== WHAT THE EXERCISE ASKS ==
A verbatim copy of all the data is required; the pictures should not appear in it.

== DATA BELOW ==
========

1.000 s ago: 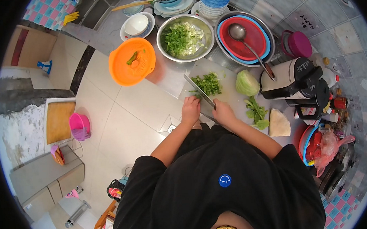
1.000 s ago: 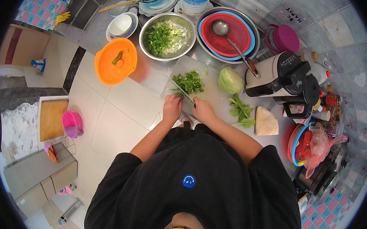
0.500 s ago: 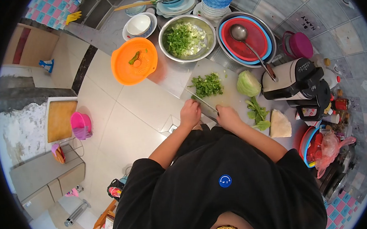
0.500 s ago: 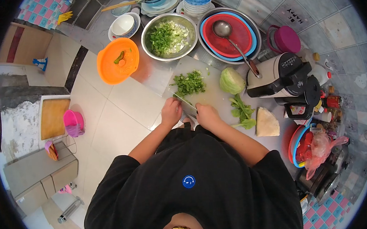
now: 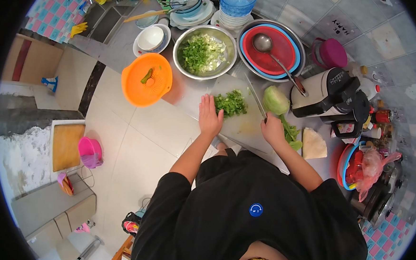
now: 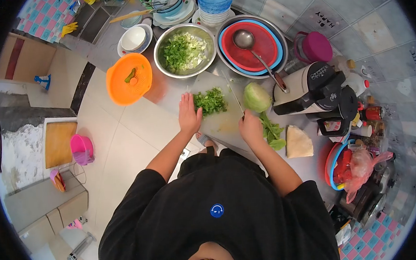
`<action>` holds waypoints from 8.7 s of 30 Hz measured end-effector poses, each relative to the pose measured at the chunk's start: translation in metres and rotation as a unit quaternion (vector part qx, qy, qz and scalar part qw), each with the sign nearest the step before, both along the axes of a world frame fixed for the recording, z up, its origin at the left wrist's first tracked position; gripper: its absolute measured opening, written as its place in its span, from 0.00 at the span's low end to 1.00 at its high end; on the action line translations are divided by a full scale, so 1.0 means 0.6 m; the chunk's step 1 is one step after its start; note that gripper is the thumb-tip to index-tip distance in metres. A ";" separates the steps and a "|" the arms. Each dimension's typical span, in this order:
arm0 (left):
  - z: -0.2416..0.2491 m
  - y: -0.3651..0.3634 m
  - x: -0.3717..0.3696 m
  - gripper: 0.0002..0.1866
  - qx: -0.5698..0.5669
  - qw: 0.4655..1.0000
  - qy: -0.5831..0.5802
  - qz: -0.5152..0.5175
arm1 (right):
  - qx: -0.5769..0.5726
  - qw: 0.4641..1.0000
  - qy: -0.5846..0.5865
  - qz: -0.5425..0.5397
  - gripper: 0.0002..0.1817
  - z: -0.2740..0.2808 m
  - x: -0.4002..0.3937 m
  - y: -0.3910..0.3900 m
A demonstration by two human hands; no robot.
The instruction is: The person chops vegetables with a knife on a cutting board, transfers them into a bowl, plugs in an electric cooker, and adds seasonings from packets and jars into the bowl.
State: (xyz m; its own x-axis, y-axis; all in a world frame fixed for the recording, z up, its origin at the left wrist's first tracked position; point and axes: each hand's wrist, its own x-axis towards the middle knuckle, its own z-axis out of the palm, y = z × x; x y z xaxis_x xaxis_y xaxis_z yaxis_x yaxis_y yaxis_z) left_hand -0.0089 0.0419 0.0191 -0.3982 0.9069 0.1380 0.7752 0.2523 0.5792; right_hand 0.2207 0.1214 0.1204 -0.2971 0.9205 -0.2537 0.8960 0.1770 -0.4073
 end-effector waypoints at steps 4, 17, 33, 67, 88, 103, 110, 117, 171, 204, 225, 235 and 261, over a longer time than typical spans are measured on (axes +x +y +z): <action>0.001 0.054 0.027 0.37 0.008 0.999 0.001 -0.037 | 0.009 1.000 0.007 0.005 0.10 -0.038 -0.007 0.003; 0.011 0.056 0.031 0.37 0.080 0.994 -0.019 -0.072 | -0.424 0.843 0.291 -0.156 0.07 -0.077 0.069 0.017; 0.025 0.066 0.079 0.31 0.223 0.951 -0.205 0.061 | -0.513 0.755 0.375 -0.162 0.07 -0.069 -0.038 -0.051; 0.110 0.376 -0.244 0.14 0.168 0.968 -0.181 0.057 | -0.272 0.854 0.439 -0.063 0.15 0.148 -0.261 0.257; 0.181 0.381 -0.185 0.20 0.046 0.993 0.106 0.016 | 0.251 0.882 -0.021 0.399 0.14 0.155 -0.270 0.284; 0.242 0.379 -0.259 0.37 0.050 0.992 0.036 0.114 | 0.055 0.956 0.287 -0.033 0.16 0.171 -0.083 0.175; 0.143 0.372 -0.218 0.36 0.024 0.841 -0.495 0.217 | -0.317 0.801 0.501 -0.085 0.08 0.109 -0.105 0.120; 0.212 0.280 -0.157 0.35 0.080 0.734 -0.647 0.190 | -0.265 0.863 0.426 -0.052 0.08 0.057 -0.118 0.125; 0.156 0.187 -0.247 0.16 0.136 0.989 -0.001 0.063 | -0.156 0.871 0.441 -0.151 0.08 0.104 -0.238 0.058; 0.037 0.024 -0.067 0.16 -0.186 0.787 -0.586 0.052 | -0.196 0.954 0.224 -0.037 0.09 0.014 -0.025 -0.027; 0.022 0.012 0.044 0.05 0.021 0.774 -0.558 0.298 | -0.140 0.975 0.093 0.146 0.17 0.041 -0.040 -0.030; 0.003 0.002 0.038 0.04 0.047 0.758 -0.585 0.286 | -0.161 0.975 0.069 0.136 0.16 0.070 -0.053 -0.045; 0.007 0.004 0.041 0.07 0.042 0.743 -0.595 0.304 | -0.132 0.977 0.077 0.147 0.20 -0.024 -0.083 -0.018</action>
State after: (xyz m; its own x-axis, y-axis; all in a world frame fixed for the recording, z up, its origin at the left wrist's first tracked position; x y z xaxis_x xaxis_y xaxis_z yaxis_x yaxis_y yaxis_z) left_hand 0.0154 0.0444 0.0235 -0.6156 0.5182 -0.5938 -0.5412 0.2698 0.7965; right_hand 0.1711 0.1103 0.1062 -0.5929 0.6976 -0.4024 0.7463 0.2882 -0.6000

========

== WRITTEN ANSWER ==
1.000 s ago: 
1.000 s ago: 
0.500 s ago: 
0.500 s ago: 
now: 
now: 
`<action>` holds waypoints from 8.7 s of 30 Hz measured end-effector poses, each relative to the pose measured at the chunk's start: translation in metres and rotation as a unit quaternion (vector part qx, qy, qz and scalar part qw), each with the sign nearest the step before, both along the axes of a world frame fixed for the recording, z up, its origin at the left wrist's first tracked position; gripper: its absolute measured opening, written as its place in its span, from 0.00 at the span's low end to 1.00 at its high end; on the action line translations are divided by a full scale, so 1.0 means 0.6 m; the chunk's step 1 is one step after its start; note that gripper is the thumb-tip to index-tip distance in metres. A ";" separates the steps and a "|" the arms. Each dimension's typical span, in this order:
arm0 (left):
  - z: -0.2416..0.2491 m
  - y: -0.3651..0.3634 m
  - x: -0.3717..0.3696 m
  - gripper: 0.0002..0.1866
  - qx: -0.5698..0.5669
  - qw: 0.4655..1.0000
  - qy: -0.5831..0.5802
  - qz: -0.5152..0.5175
arm1 (right):
  - qx: -0.5769..0.5726
  - qw: 0.4641..1.0000
  - qy: -0.5846..0.5865
  - qz: -0.5425..0.5397
  - gripper: 0.0002..0.1817
  - z: -0.2740..0.2808 m
  - x: -0.4002..0.3937 m
  - y: -0.3910..0.3900 m
A demonstration by two human hands; no robot.
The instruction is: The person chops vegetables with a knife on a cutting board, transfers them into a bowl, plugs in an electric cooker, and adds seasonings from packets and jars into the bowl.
State: (xyz m; its own x-axis, y-axis; all in a world frame fixed for the recording, z up, its origin at the left wrist's first tracked position; point and axes: each hand's wrist, its own x-axis towards the middle knuckle, its own z-axis out of the palm, y = z × x; x y z xaxis_x xaxis_y xaxis_z yaxis_x yaxis_y yaxis_z) left_hand -0.0089 0.0419 0.0191 -0.3982 0.9069 0.1380 0.7752 0.2523 0.5792; right_hand 0.2207 0.1214 0.1204 -0.2971 0.9205 -0.2537 0.8960 0.1770 -0.4073
 end-effector waypoints at steps 4, 17, 33, 67, 88, 103, 110, 117, 171, 204, 225, 235 and 261, over a longer time than typical spans are measured on (axes +x +y +z): <action>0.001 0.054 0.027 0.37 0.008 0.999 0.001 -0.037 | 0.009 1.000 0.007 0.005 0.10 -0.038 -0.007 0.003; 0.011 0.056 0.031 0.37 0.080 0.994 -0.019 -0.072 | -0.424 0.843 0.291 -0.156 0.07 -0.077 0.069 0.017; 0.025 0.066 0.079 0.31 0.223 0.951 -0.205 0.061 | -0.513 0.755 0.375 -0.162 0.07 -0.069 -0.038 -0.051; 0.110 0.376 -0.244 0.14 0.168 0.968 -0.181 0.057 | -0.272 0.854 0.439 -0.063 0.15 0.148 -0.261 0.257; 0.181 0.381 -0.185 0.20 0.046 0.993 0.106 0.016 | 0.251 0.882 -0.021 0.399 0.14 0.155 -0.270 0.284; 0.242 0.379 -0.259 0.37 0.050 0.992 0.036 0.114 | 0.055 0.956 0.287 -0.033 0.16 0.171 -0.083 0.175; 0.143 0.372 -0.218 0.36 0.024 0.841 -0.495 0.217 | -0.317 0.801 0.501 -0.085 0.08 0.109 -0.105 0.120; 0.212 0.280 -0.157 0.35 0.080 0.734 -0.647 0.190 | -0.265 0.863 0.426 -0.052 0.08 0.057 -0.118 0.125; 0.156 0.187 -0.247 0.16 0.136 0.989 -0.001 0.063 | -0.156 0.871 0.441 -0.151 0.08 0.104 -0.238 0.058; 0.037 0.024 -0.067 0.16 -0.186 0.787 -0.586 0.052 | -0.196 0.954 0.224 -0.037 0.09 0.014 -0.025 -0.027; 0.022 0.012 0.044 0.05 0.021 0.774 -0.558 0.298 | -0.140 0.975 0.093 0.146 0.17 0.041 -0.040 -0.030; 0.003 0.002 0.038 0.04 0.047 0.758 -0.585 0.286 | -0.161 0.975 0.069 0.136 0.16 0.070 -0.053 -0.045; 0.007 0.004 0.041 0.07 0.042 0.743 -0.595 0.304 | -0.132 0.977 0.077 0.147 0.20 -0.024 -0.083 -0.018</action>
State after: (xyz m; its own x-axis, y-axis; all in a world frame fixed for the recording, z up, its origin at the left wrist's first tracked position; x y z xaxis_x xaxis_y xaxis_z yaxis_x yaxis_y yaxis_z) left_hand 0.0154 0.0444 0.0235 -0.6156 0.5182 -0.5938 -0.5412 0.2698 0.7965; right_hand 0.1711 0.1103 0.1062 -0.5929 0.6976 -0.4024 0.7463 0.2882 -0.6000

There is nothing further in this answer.